Describing himself as "over the moon", Mahamed revealed that preparations had been impacted by fasting for Ramadan, telling the Team GB website: “I cannot complain about Ramadan, but it came in the preparation of my main marathon goal. It was really hard for me.
“I had to sleep during the day-time, up to midday, my nutrition changed, my sleeping, my training. If I was doing double sessions, I had to wait until sunset before I could eat and then I would train at midnight.

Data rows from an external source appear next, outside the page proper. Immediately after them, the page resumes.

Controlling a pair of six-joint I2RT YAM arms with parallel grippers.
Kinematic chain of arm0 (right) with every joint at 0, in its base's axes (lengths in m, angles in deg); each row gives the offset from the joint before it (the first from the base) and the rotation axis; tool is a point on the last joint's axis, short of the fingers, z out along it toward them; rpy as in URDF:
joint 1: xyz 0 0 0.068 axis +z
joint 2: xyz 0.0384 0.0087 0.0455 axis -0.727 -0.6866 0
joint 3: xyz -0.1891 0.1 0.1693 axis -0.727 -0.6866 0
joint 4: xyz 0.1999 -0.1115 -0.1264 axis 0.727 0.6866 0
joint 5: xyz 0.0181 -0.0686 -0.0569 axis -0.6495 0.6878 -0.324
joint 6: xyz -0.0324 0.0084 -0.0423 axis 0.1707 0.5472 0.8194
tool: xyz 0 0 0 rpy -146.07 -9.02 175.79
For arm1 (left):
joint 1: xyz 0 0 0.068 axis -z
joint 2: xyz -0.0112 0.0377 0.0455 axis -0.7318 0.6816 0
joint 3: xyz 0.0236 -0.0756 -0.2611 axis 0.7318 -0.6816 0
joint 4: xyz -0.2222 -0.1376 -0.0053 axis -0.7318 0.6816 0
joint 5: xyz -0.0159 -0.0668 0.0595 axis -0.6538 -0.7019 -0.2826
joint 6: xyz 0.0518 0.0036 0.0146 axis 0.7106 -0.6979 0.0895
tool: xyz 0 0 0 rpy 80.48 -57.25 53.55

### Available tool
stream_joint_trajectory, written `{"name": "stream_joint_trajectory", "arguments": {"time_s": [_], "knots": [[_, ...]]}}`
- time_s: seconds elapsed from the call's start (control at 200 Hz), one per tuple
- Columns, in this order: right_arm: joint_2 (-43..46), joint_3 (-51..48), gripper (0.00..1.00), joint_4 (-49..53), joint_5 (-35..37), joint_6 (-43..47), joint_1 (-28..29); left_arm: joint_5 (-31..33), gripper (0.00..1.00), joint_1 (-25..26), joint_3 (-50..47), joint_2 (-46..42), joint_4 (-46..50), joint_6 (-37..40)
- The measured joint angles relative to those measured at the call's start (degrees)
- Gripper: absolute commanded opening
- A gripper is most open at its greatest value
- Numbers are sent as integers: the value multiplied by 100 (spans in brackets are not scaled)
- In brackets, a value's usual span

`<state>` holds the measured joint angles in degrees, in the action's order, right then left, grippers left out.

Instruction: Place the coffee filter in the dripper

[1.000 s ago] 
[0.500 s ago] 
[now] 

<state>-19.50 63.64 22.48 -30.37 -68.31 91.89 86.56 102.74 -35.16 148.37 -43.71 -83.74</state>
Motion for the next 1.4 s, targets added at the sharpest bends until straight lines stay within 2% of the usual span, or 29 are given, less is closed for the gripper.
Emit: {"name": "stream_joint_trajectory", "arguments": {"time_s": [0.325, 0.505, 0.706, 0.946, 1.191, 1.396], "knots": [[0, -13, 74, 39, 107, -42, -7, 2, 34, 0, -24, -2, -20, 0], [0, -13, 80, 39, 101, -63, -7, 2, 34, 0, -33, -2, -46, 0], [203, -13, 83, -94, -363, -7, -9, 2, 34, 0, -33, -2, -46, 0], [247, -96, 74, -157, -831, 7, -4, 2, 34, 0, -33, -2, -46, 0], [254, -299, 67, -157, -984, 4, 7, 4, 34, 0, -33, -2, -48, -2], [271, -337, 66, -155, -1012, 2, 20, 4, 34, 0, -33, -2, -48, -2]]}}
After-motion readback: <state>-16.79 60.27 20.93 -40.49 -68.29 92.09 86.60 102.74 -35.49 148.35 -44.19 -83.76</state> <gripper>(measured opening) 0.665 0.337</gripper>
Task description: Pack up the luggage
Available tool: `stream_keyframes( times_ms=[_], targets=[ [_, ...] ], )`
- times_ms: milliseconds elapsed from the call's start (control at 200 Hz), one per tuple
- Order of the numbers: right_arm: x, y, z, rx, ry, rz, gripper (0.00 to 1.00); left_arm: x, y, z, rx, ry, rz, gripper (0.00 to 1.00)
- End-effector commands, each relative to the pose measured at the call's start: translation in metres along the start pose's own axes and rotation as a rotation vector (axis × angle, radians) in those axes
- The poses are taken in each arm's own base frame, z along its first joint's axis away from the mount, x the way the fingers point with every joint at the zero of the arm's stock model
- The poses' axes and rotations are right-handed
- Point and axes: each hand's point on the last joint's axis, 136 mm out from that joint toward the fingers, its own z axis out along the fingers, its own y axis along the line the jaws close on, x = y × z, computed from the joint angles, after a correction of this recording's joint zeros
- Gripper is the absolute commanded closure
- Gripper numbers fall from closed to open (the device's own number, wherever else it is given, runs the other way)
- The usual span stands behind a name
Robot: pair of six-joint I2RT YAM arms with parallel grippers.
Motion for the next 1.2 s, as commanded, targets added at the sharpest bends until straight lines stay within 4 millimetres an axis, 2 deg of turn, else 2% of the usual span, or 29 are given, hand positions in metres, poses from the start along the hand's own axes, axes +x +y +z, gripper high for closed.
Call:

“I wasn’t expecting to do as well as I did on Sunday. I did well, getting a PB and the Olympic time is amazing,” smiled the soon-to-be Olympian, whose 12-year dream is close to fruition.
Philip Sesemann – from long junior doctor shifts to marathon Olympic dream
When a runner goes on long training runs with his two dogs named Kipchoge and Haile, you know this is someone serious about their craft.
Philip Sesemann is that man, and in February of 2024, the junior doctor who named his pooches after two of the greatest long-distance runners who've ever lived, Eliud Kipchoge, and Haile Gebrselassie, ran an Olympic standard time of 2:08.00 to qualify for Paris 2024.
The achievement is all the more impressive considering Sesemann has combined an 80-mile running week with shifts in accident and emergency at a hospital in Leeds in northern England.
He'll need to book some time off in August though, in order to make his Olympic debut on the streets of France's capital.
The men's marathon takes place on the penultimate day of the Games, on 10 August, while the women's edition on Sunday 11 August will pay tribute to a key moment in French history and the French Revolution, the Women's March on Versailles on 5 October 1789.